A much cited application in international forums is the Jdonwloader, that internally has an implementation (Janticaptcha) that decodes CAPTCHA from major file sharing sites.

Tesseract OCR Tesseract

This is a powerful OCR that is also cited in forums as a good option to scan the CAPTCHA and decommission it.

Given all this, does anyone have experience with any other API for decoding or one of these above? Could offer some functional example that resulted from this experience?

2 answers

4

Captcha breaking routines are usually made for a specific captcha. Usually you should treat the image before trying to read it with an OCR, trying to make the letters black on a white background. One I recommend is Tesseract, which you mentioned yourself.

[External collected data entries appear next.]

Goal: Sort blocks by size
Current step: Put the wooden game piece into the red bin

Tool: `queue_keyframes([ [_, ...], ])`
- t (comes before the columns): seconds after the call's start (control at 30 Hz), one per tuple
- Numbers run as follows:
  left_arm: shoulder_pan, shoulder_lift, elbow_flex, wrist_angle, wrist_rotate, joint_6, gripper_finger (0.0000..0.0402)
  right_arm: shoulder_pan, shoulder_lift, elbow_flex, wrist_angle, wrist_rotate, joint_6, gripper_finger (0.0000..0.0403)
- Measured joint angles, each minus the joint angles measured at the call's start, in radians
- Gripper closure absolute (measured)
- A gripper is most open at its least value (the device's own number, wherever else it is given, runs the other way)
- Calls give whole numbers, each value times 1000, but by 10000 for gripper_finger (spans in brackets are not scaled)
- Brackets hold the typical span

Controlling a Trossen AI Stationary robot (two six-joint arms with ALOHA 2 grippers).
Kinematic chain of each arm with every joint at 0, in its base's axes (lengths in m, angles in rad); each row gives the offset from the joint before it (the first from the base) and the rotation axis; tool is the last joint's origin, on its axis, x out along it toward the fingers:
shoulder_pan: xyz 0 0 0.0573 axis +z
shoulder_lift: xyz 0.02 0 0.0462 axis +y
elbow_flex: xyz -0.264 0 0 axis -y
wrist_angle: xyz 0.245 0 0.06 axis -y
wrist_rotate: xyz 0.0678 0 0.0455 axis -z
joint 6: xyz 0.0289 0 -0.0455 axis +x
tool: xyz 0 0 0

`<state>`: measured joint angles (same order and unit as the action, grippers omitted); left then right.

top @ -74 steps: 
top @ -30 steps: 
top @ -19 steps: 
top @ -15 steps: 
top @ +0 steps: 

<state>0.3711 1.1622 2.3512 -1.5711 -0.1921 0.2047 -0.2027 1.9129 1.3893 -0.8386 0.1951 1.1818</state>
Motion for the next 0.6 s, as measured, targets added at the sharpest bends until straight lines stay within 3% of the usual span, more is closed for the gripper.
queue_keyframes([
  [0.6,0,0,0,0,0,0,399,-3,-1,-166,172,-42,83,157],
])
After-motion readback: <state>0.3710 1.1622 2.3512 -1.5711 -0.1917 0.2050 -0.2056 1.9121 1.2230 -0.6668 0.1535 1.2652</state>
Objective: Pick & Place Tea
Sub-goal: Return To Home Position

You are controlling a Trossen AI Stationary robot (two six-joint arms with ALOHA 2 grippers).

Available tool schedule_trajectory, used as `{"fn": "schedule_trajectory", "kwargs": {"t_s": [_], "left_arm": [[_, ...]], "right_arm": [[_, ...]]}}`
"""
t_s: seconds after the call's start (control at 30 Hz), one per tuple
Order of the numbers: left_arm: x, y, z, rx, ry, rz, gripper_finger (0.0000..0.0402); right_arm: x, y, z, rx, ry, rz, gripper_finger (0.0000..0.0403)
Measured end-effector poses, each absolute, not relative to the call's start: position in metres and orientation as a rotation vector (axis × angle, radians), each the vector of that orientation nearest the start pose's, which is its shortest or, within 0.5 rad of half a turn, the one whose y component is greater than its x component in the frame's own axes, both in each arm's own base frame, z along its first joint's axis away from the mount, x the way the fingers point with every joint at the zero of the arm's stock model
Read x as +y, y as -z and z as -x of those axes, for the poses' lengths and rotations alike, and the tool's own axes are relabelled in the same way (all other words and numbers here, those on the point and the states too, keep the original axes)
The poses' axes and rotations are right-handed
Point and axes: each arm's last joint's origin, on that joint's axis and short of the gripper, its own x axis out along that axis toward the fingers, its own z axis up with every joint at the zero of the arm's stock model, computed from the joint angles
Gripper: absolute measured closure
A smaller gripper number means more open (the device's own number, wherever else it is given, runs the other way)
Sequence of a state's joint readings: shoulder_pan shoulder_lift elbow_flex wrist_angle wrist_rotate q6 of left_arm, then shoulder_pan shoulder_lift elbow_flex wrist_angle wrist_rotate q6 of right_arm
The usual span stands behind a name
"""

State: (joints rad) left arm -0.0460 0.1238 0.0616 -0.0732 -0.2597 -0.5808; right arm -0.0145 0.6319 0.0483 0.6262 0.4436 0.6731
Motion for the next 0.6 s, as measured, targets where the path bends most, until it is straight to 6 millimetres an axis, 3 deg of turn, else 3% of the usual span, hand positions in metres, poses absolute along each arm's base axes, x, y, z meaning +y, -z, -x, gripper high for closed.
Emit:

I don’t think there’s a generic algorithm for that.

  • 4

    How great, an unexplained downvote!

  • They say that there is a single system that could decode several Ptchas... is the system of recognition of numbers of the residences that google uses in google maps... I imagine that at least it should be good as they say.

  • @Fláviogranato I never heard... you would have an address or reference on this system?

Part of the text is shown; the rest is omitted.